Jews & Sports

from Big Mo's Sports Desk



Orthodox Jew Part of the Ten-Man Israeli Team at 2018 Winter Olympics

Compiled and adapted by Yerachmiel Tilles from an article by Shiryn Solny in the Algeimeiner [A],
with inserts from an article by Sara Levine on JewintheCity.com [JiC],
and an older article (Aug. 2015) on Edelman on TimesOfIsrael.com [TI] by Gregory Gutterman Scruggs.
Photos (one old, one recent) also from Times Of Israel.


[A]: An Orthodox Jewish athlete enthusiastically announced on Wednesday, Jan. 17, his selection to represent Israel in the 2018 Winter Olympic Games in Pyeongchang, South Korea for the first time Olympic appearance in his career.

"It is official, Baruch Hashem!" Brookline (a district of Boston, Massachusetts) native Adam "AJ" Edelman wrote on Instagram. The 27-year-old, who has taken up residence in the Jewish state, is Israel's first-ever Olympic athlete in Skeleton, a sport in which competitors take a running leap to lie face-first on a small sled and slide down a frozen 1,372 meter track, with an 116 meter vertical drop throughout, at 130 kph (80 mph) and experience up to 5.5 Gs of force. He is now set to be one of ten members of the Israeli team competing in the 2018 Olympics but the only one in Skeleton.

Edelman grew up playing hockey and, despite receiving scholarship offers to join top prep-schools with hockey teams in Massachusetts, he instead chose to remain at his Orthodox Jewish day-school, Maimonides.
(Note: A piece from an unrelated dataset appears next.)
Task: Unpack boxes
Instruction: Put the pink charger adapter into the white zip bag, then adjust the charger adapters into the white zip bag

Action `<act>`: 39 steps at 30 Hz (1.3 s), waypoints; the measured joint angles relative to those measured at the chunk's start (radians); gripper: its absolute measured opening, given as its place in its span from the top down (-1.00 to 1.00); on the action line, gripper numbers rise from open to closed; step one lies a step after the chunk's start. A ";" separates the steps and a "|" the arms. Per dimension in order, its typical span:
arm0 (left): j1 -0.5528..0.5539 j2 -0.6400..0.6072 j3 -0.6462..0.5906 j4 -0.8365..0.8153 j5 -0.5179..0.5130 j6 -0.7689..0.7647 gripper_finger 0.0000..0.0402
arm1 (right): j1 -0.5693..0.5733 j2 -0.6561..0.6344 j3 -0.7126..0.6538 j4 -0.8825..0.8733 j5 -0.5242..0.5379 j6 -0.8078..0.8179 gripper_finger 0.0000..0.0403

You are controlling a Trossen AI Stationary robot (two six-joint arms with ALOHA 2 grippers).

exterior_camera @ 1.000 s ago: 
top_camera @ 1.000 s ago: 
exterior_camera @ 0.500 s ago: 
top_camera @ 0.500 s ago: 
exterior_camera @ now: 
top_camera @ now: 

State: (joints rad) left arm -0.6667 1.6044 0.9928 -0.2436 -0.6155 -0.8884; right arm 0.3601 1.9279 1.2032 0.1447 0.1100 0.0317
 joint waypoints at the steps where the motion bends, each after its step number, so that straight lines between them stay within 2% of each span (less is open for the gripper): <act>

After a year of studying at a religious seminary Lev HaTorah Yeshiva in Israel he attended the Massachusetts Institute of Technology. He was a member of the MIT Engineers Hockey team and transitioned to skeleton after graduating college with a degree in mechanical engineering in 2014 and working as a product manager in California for Oracle.

[JiC]: The MIT team created their schedule around Edelman's Shabbos observance and when they couldn't accommodate him, he didn't play. "It was a great lesson in learning to conduct yourself in front of a group of people who had never met a Shabbos-observant Jew, or had never met a Jew to begin with." Edelman had to develop an awareness that it was "important to maintain a consistent level of how I was conducting myself." If a game would end with too-small a buffer before Shabbos, he would sit those out as well.

[A]: The new Olympic athlete revealed that four years ago he was uncertain about which direction to take his career. He said, "I wanted to do something with meaning and impact that would better my community and encourage more Jewish and Israeli participation in sport. I wanted to start a foundation to get more funding to youth athletes, more interest in sport as an outlet, and more pride in being 'Jewish athletes.' I thought the best platform to accomplish this was to represent my homeland on an elite stage, proudly, and with distinction."

Edelman then decided to dedicate the "next chapter" of his life toward representing Israel in the Olympics.

Edelman joined the Israeli team in 2014 and has since won three national titles.

[TI]: "What did your mother say about your ambition to compete in the Olympics in Skeleton?"

AJ: "She had two heart attacks - that I would never get married and never get a job. She agreed though to allow the Israel Olympic Federation to sent me to a training school in Lake Placid, New York, hoping that it would knock some sense into me. Instead, the first time I went down the track, I was addicted."

[JiC]: Edelman says, "There's a lot of emunah (faith) that goes into the whole journey. Before every time I go down a run in competition, I say one of the shir hamaalos ("Song of Ascents" - Psalms 120-134), I think they are appropriate to say as I'm looking at mountains."

[A]: He concluded, "Today that dream, I learned, will become a reality. I will join a fraternity of athletes in Pyeongchang in February, walking behind the flag of the country I love. Am Yisrael Chai!"

Edelman is used to traveling with canned vegetables and smoked salmon, a staple of his diet. "This will be the first time that anything [foodwise] is provided for me. At the Olympic games, Israel will make sure that I am taken care of, all the kosher [food]." In terms of Shabbos, Edelman will light candles and make kiddush for anyone else who wants to join him.